▶ WORK TASK: Look through the data below for the line with "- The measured", and transcribe it exactly together with each line after it up to and including the line with "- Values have". Give nothing else.
*** Block opens ***
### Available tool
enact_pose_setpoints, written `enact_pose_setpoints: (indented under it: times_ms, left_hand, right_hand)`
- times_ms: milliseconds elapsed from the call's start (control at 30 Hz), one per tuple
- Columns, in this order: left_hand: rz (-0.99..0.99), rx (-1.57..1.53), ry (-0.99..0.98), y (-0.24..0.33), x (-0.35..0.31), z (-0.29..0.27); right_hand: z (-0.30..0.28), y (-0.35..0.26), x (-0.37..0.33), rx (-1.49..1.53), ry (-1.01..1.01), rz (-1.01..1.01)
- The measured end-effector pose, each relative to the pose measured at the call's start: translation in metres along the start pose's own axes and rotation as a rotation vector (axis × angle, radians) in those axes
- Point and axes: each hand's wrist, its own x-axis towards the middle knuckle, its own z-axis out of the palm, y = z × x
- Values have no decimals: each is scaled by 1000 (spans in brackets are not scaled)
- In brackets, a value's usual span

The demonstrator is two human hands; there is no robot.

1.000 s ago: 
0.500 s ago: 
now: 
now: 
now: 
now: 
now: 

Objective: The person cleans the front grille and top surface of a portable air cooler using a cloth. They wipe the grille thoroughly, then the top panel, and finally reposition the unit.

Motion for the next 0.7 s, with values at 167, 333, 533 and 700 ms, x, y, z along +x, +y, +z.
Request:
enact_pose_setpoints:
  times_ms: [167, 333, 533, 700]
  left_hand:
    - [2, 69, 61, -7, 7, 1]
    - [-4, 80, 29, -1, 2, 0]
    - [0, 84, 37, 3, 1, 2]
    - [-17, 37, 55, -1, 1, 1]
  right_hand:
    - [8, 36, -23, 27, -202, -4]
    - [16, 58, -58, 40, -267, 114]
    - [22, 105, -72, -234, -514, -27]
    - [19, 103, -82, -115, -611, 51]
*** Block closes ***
▶ SOLUTION FOR THIS EXERCISE:
- The measured end-effector pose, each relative to the pose measured at the call's start: translation in metres along the start pose's own axes and rotation as a rotation vector (axis × angle, radians) in those axes
- Point and axes: each hand's wrist, its own x-axis towards the middle knuckle, its own z-axis out of the palm, y = z × x
- Values have no decimals: each is scaled by 1000 (spans in brackets are not scaled)

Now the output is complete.